Quarenta anos depois, a companhia Teatro do Mar tem um currículo recheado de apresentações em Portugal e no estrangeiro.

Ano após ano, partilha com o público espetáculos que envolvem artes circenses, dança, teatro, música, vídeo, teatro físico, acrobacia aérea e instalação.

Julieta Aurora Santos mantém-se como Diretora Artística do Teatro do Mar, e revela que, no início, “existia sobretudo uma urgência de fazer, de criar, de experimentar linguagens e de encontrar um lugar para um teatro que dialogasse com as aspirações das pessoas envolvidas e com o território onde nasceu. Experimentávamos de forma muito livre e sem filtros”.

Quanto ao segredo da longevidade, explica que “as relações dentro do grupo foram sempre muito fortes, e isso contribuiu muito para consolidar a base do projeto e mantê-lo minimamente estável, apesar das dificuldades. O facto de hoje estarmos a celebrar quarenta anos é, por isso, algo que se construiu passo a passo, com persistência, com muitas transformações e também com uma grande capacidade de resistência. O foco foi sempre seguir em frente, não desistir. Amávamos demasiado o projeto e o estar juntos. E queríamos sempre mais”.

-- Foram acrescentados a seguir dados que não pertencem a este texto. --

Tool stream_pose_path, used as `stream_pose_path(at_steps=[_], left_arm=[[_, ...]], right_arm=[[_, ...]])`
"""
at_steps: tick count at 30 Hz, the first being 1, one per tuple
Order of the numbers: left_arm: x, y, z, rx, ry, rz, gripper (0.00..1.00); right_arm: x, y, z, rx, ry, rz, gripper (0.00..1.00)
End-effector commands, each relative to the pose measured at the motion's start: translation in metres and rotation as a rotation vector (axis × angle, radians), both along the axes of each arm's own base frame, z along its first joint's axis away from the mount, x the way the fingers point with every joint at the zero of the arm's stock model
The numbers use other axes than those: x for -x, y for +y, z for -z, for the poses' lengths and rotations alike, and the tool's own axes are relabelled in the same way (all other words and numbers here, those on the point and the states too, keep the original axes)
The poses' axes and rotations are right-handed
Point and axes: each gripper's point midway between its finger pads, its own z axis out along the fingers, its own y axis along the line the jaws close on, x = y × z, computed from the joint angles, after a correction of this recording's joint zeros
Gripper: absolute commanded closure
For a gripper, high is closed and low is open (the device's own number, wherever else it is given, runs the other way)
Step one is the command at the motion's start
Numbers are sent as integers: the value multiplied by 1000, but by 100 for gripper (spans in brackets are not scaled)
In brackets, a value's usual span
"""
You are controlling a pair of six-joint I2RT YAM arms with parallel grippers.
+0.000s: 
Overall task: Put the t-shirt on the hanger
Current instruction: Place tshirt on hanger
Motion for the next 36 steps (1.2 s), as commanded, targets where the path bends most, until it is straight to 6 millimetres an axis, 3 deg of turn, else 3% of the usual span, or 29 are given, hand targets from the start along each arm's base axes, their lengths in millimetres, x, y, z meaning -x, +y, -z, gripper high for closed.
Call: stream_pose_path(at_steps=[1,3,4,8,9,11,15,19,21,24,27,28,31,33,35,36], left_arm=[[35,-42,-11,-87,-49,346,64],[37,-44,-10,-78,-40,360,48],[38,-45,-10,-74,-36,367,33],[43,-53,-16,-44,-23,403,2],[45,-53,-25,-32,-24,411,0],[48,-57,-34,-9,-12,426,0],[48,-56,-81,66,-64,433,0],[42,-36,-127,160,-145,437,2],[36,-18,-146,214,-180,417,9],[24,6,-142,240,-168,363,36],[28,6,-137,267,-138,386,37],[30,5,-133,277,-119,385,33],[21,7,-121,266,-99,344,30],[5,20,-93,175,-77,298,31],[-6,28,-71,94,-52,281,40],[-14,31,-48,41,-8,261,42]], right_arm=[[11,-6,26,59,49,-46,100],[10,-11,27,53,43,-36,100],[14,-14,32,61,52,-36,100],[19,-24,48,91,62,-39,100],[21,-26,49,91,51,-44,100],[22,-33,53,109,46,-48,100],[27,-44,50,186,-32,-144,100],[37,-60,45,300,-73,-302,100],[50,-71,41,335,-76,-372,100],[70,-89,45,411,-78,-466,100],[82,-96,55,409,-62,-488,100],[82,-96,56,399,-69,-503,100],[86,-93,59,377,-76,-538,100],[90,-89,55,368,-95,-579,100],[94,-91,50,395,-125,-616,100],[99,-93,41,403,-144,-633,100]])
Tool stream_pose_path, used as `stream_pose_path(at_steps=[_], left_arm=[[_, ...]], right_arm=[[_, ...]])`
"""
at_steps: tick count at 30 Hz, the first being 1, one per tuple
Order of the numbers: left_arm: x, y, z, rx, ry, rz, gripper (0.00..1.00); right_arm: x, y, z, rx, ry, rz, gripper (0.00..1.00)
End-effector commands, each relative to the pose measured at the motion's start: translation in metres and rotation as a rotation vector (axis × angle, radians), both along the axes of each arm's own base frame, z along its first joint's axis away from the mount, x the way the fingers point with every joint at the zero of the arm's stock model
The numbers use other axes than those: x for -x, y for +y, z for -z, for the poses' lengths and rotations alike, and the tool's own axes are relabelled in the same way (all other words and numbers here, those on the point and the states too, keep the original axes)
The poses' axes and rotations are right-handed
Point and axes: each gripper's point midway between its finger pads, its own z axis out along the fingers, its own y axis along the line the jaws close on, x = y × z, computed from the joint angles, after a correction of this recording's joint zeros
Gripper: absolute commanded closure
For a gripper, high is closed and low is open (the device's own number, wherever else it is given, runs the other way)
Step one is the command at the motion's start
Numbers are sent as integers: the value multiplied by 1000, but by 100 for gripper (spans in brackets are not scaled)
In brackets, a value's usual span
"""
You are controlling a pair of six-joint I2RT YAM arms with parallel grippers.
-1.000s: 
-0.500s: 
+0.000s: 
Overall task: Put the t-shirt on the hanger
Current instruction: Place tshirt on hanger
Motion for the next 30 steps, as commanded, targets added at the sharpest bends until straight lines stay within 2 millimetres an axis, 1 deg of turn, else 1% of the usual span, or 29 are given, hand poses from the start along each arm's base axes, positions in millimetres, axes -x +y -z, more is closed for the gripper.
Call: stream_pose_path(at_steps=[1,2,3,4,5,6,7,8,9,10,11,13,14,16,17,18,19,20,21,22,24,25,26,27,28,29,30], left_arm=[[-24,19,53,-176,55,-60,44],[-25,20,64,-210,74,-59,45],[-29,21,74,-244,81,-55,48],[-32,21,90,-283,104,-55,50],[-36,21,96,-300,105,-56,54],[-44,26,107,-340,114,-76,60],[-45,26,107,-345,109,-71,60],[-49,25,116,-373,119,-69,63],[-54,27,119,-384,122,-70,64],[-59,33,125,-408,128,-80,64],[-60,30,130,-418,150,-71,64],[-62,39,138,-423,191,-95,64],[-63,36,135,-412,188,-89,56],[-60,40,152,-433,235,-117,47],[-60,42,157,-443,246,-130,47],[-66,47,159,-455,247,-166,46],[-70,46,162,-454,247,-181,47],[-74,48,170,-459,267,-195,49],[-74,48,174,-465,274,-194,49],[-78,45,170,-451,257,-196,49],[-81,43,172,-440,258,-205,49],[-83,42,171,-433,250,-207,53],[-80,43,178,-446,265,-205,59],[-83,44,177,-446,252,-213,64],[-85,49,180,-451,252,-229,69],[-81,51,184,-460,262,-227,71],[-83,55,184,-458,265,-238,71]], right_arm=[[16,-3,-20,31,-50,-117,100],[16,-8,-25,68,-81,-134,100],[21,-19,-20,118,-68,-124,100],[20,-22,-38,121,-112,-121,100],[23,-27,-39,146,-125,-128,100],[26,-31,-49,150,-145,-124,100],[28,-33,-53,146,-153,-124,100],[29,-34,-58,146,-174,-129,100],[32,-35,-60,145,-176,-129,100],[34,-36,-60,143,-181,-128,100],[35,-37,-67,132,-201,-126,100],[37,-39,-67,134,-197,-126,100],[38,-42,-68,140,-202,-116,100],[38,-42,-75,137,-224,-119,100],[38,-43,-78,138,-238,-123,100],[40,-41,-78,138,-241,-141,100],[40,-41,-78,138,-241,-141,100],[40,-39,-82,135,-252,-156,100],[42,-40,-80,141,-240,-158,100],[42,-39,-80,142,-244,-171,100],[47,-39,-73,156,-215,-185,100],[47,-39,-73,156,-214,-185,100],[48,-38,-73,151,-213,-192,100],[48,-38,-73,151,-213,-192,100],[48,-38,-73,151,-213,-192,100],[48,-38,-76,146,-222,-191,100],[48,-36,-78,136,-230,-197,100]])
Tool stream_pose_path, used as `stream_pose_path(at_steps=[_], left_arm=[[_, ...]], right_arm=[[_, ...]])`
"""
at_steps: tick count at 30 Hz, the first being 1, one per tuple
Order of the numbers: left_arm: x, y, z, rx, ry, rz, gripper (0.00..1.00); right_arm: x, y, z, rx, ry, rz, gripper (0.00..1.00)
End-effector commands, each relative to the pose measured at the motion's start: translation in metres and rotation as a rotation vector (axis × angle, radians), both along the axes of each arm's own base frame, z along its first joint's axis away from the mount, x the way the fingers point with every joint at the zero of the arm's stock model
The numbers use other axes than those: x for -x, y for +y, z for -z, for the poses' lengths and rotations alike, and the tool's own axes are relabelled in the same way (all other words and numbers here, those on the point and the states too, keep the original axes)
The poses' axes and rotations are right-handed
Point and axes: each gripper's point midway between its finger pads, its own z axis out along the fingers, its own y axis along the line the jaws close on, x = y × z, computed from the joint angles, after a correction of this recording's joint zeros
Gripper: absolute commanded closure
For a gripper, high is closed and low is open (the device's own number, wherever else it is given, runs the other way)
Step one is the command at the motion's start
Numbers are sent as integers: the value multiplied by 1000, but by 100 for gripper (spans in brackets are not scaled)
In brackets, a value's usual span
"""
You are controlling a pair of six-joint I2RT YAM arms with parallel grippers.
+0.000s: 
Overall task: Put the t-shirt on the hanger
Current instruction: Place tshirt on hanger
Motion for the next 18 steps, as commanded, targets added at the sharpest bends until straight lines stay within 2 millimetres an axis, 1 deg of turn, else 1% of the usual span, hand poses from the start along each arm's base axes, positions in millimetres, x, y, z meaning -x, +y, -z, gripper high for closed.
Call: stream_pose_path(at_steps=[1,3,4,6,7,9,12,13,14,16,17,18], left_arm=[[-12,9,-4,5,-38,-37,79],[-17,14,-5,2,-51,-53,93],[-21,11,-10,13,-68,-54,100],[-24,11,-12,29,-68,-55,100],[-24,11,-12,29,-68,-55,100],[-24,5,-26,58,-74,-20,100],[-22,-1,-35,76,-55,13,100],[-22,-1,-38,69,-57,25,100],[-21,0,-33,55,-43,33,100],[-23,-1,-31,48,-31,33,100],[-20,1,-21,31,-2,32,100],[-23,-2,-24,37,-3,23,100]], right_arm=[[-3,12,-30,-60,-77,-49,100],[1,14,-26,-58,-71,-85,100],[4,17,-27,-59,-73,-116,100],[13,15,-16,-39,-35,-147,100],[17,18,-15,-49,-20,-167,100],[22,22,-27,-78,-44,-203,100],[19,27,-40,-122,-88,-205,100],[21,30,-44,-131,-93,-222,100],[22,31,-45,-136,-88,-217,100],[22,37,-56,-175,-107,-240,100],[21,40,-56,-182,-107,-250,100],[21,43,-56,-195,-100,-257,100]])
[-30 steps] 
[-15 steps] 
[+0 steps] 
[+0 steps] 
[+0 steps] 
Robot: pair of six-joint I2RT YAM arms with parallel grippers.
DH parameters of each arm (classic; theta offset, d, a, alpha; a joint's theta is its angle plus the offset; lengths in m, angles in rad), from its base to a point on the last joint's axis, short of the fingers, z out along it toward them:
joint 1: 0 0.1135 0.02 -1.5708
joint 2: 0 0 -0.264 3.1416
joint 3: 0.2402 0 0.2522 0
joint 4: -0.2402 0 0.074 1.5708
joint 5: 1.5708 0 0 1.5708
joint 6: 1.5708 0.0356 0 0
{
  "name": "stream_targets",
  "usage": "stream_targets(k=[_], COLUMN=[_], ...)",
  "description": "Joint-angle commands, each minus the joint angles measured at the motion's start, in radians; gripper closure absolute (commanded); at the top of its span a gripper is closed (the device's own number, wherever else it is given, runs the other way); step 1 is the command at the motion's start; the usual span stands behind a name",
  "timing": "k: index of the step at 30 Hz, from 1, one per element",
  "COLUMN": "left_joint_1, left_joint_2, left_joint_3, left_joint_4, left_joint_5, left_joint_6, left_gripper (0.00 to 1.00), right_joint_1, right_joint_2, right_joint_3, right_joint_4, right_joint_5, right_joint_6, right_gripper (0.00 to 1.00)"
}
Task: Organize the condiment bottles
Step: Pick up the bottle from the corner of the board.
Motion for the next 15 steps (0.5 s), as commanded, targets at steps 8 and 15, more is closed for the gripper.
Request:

Fundado em 1986, o Teatro do Mar é uma companhia profissional especializada em criação para espaço público. Para 2026, apresenta um novo espetáculo, que se estreia em maio em Sines, e segue depois caminho para outras paragens.

A par disso, de 18 a 20 de setembro volta a organizar a M.A.R., Mostra de Artes de Rua, que traz a Sines artistas de todo o mundo. Como sempre, os espetáculos são gratuitos, e decorrem nos diferentes espaços da cidade: castelo, ruas, praças, jardins, passeio marítimo e até na praia.